■ Aim of the task
Whenever a line below includes the word "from", copy that line.

**** Excerpted data

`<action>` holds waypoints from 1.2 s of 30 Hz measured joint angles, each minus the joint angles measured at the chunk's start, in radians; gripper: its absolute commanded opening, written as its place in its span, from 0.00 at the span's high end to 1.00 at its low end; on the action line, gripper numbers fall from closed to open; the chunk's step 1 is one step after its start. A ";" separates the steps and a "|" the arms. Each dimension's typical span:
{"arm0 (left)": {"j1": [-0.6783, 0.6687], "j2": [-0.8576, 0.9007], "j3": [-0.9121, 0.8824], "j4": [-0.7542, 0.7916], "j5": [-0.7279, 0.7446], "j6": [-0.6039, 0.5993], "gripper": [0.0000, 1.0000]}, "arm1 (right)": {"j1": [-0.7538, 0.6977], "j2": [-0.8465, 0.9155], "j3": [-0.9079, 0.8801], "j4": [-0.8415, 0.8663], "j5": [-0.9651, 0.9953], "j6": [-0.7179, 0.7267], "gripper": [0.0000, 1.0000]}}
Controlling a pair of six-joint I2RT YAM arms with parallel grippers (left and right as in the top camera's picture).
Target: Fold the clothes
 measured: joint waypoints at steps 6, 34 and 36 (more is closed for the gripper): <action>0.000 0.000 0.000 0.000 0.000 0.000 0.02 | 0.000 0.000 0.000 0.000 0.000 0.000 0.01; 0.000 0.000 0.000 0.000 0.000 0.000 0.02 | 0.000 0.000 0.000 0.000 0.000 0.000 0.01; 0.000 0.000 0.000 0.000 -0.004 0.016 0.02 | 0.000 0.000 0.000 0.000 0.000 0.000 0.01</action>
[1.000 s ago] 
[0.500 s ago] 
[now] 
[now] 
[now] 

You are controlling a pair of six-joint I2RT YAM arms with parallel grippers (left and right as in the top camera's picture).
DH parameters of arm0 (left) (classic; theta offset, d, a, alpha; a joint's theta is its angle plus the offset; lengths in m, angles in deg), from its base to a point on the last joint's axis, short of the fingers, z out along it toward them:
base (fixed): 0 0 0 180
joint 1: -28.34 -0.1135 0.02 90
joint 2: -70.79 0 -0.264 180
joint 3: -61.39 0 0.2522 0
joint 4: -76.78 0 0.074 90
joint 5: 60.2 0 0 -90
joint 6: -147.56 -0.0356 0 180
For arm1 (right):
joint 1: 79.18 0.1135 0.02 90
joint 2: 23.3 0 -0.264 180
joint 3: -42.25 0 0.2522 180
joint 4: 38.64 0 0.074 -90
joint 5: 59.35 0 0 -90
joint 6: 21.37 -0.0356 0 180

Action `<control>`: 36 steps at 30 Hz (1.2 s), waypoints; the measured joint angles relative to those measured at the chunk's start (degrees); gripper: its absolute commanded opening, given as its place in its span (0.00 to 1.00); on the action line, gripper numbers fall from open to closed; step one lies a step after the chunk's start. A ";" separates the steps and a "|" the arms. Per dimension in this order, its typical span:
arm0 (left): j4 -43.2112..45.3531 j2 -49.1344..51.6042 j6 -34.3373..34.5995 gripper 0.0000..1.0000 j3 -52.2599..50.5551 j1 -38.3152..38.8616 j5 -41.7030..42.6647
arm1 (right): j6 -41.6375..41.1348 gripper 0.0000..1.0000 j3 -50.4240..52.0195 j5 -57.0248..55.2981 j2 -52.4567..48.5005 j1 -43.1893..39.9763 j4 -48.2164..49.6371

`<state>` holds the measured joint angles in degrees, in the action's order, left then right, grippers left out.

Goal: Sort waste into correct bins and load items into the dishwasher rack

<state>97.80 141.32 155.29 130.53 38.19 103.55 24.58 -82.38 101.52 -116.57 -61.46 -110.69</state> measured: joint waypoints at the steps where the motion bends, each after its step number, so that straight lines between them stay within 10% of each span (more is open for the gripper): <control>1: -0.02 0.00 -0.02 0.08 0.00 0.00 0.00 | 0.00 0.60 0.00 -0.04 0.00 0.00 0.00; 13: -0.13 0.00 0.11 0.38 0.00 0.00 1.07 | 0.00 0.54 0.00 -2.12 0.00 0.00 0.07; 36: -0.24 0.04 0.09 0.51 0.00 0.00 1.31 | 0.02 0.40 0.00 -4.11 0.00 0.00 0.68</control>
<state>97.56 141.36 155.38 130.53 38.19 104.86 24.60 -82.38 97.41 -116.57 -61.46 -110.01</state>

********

■ Result below
`<action>` holds waypoints from 1.2 s of 30 Hz measured joint angles, each minus the joint angles measured at the chunk's start, in radians; gripper: its absolute commanded opening, written as its place in its span, from 0.00 at the span's high end to 1.00 at its low end; on the action line, gripper numbers fall from closed to open; the chunk's step 1 is one step after its start. A ";" separates the steps and a "|" the arms. Each dimension's typical span:
DH parameters of arm0 (left) (classic; theta offset, d, a, alpha; a joint's theta is its angle plus the offset; lengths in m, angles in deg), from its base to a point on the last joint's axis, short of the fingers, z out along it toward them:
Action `<control>`: 36 steps at 30 Hz (1.2 s), waypoints; the measured joint angles relative to those measured at the chunk's start (degrees); gripper: its absolute commanded opening, given as its place in its span (0.00 to 1.00); on the action line, gripper numbers fall from open to closed; step one lies a step after the chunk's start. A ";" separates the steps and a "|" the arms. Per dimension in this order, its typical span:

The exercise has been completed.